Kernel ip forwarding? related question

forwardingiptables

This question is related to the answer & comment in What is kernel ip forwarding?

from @LawrenceC

post1:

So in the above example, if you have an internet connection on NIC 2,
you'd set NIC 2 as your default route and then any traffic coming in
from NIC 1 that isn't destined for something on 192.168.2.0/24 will go
through NIC 2.

and also post2:

the internet-facing interface (NIC 1 per above) needs a MASQUERADE
rule in iptables's POSTROUTING on a chain to do that. See
revsys.com/writings/quicktips/nat.html

At http://www.revsys.com/writings/quicktips/nat.html it says:

Then you'll need to configure iptables to forward the packets from
your internal network, on /dev/eth1, to your external network on
/dev/eth0.

/sbin/iptables -t nat -A POSTROUTING -o eth0 -j MASQUERADE
/sbin/iptables -A FORWARD -i eth0 -o eth1 -m state --state RELATED,ESTABLISHED -j ACCEPT
/sbin/iptables -A FORWARD -i eth1 -o eth0 -j ACCEPT

Why I'd use FORWARD (according to post2) if the forward is already done by only setting ip_forward (according to post1):

echo 1 > /proc/sys/net/ipv4/ip_forward

Best Answer

Setting ip_forward allows packet forwarding in general. Some Linux distributions may disallow forwarded packets in iptables for security reasons, e.g. if ip_forward is set by error.

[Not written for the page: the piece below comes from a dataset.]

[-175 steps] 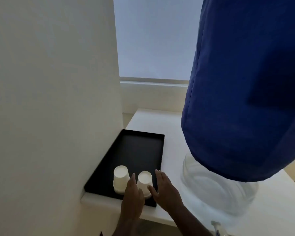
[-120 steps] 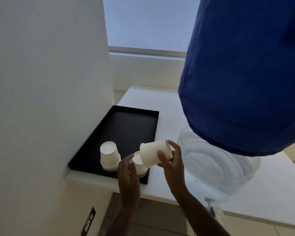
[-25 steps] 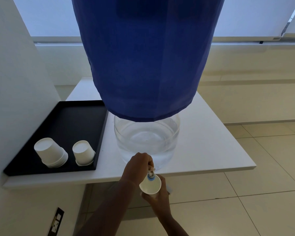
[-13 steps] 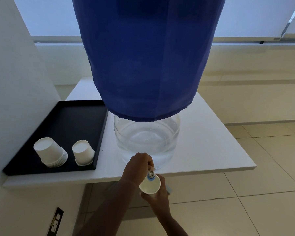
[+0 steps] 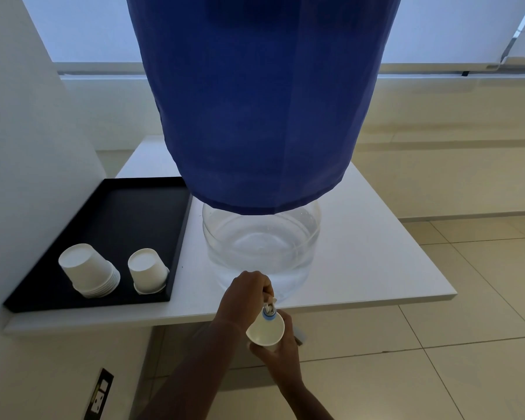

/sbin/iptables -A FORWARD -i eth0 -o eth1 -m state --state RELATED,ESTABLISHED -j ACCEPT

sets a rule to allow packets from eth0 to eth1 that are responses or similary related packets to an already established connection.

/sbin/iptables -A FORWARD -i eth1 -o eth0 -j ACCEPT

sets an explicit rule to allow packets from eth1 to eth0.

This allows clients from eth1 to access servers behind eth0 regardless of the default iptables configuration.